Mesh vpns(like tailscale/netmaker/netbird/nebula/...) are awesome, being able to just reach my devices no matter where they are is like magic! Automatically figuring out routing, doing nat hole punching and even providing a turn server as a last resort fallback.
All that said, every single one of those services has a common flaw: they are designed for corporations.
Polycule scale software
Software designed for corporations tends to be able to make some convenient assumptions around ownership. In a corporate setting the corporation owns every device, and gets to dictate their configurations. A device is only ever going to be a member of a single organization and have one main instance of software they're using.
This is not how individuals work. As an individual I want to own my device, and still use my friends services. Ideally I should be able to do this without having to juggle several different accounts and having multiple browser profiles/domains.
Tailscale is not polycule scale
Everyone has a single network, you can technically add other devices to your network but it kinda sucks, only single network per account, firewall rules are managed by the network admin.
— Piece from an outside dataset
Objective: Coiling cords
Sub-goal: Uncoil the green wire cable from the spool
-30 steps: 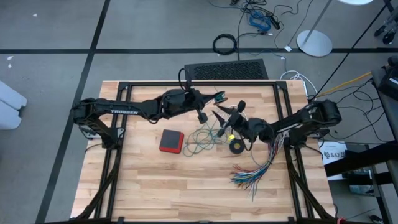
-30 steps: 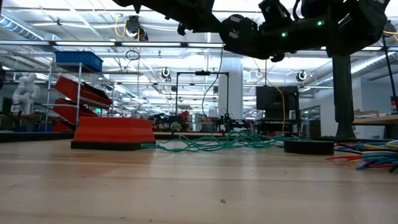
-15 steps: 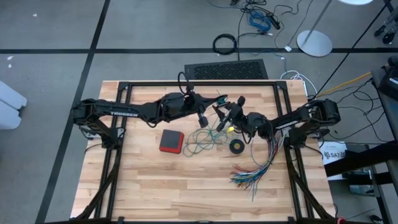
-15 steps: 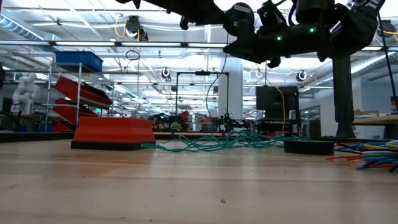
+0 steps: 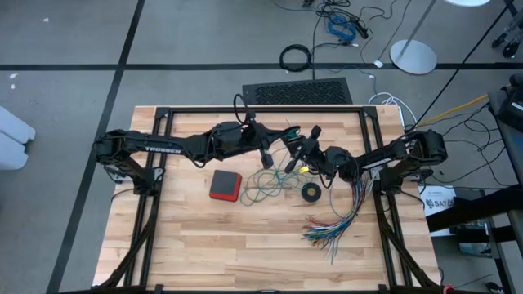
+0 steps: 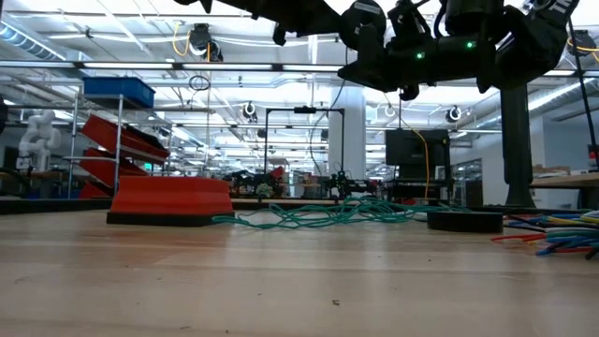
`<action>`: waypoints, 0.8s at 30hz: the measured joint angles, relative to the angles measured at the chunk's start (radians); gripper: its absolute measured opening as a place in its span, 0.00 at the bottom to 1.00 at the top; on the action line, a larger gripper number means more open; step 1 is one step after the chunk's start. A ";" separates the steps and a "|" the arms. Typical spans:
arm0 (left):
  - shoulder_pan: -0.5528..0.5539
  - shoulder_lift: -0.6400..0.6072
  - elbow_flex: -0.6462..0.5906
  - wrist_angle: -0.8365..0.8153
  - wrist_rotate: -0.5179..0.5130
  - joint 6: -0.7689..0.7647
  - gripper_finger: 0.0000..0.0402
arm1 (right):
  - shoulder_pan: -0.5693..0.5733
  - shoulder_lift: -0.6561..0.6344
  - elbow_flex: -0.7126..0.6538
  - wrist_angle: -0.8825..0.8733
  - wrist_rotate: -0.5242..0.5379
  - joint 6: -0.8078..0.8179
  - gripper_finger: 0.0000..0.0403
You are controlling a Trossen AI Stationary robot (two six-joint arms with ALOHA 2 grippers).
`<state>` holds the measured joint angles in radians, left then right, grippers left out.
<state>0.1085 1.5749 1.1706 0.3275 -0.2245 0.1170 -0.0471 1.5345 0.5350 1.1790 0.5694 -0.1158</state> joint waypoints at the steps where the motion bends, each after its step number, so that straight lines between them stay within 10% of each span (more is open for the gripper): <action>1: 0.000 0.000 0.000 0.000 0.007 -0.001 0.00 | 0.000 0.000 0.000 0.000 0.000 0.000 0.01; 24: 0.088 0.041 0.002 -0.067 -0.239 0.220 0.00 | 0.045 -0.001 0.019 -0.019 -0.059 0.090 0.00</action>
<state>0.1964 1.6159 1.1725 0.2610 -0.4634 0.3369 -0.0020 1.5337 0.5543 1.1604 0.5102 -0.0259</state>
Yggdrasili is not a mesh VPN
Yggdrasil is quite cool. It creates an overlay network over the existing internet infrstaructure, automatically assigning every peer an unique IPv6 address derived from their private key, and creating secure encrypted connections between them.
Despite this yggdrasil is just not designed to be used as a tailscale-like mesh VPN. It's a PoC routing protocol designed to ultimately be able to replace the existing network architecture, which means it runs over TCP, doesn't setup NAT hole punching and in general isn't very focused on performance.
Introducing polynet
The pitch of polynet is simple: tailscale for polycules.
Imagine if you could connect to my laptop by just using "toothbrush.badat.dev" as the name. Writing rules based on domain names(eg. *.badat.dev can talk to port 80 on my machine) A fast network that allows you to connect to your own and your friends using friendly names, built on existing internet infrstaructure(DNS)
That's the networking dream I'd like to fulfill with polynet.
Architecture
Polynet is divided into two protocols:
-
The signaling protocol
Before peers can establish a full wireguard connection they need some sort of channel to communicate with each other. This part of the protocol is responsible for discovering peers and validating their identities. -
The connection management protocol
This is the simpler of the two. Once two peers have established the signalling channel they need to establish and manage a full wireguard connection. This part of the procol is responsible for allocating IP addresses, finding the best network path(incl potentially NAT hole punching) and reconnections
Signaling protocol
In order to establish a connection the connecting peer("top") needs some way to reach the peer being connected to("bottom").
To do this communication server on the public internet("bartender") is used.
Every peer on the network needs to have a DNS TXT record, containing their public keys and the address where their bartender is reachable. A bartender can also function as a DNS server, automatically setting up a domain for a bottom on connection. A similar dynamic approach can be used to do other stupid stuff, like making every kubernetes pod reachable via polynet.
Due to the untrustworthiness of DNS records ideally the polynet daemon should require the records to be signed with dnscrypt. This is still a subideal solution, so it might be worth considering replacing dnscrypt, and reuse the standard TLS CA ecosystem instead(although that comes with a lot of usability issues).
In order to connect the top connects to the bottom's bartender using a TLS socket and sends an intro packet. This packet is singed with the top's public key, and contains:
- the top's name
- the bottom's name
- the top's wireguard public key
the bartender validates the signature on the intro packet, and performs additional checks, such as checking the top's name against an ACL.
Note that this means the bartender server is able to know who connects to the bottom. This is unfortunately neccessary to prevent malicious actors from violating the bottom's privacy (discovering whether the bottom is online or getting their IP by getting them to perform DNS lookups against a potentially malicious DNS servers) as well as draining the battery for mobile devices.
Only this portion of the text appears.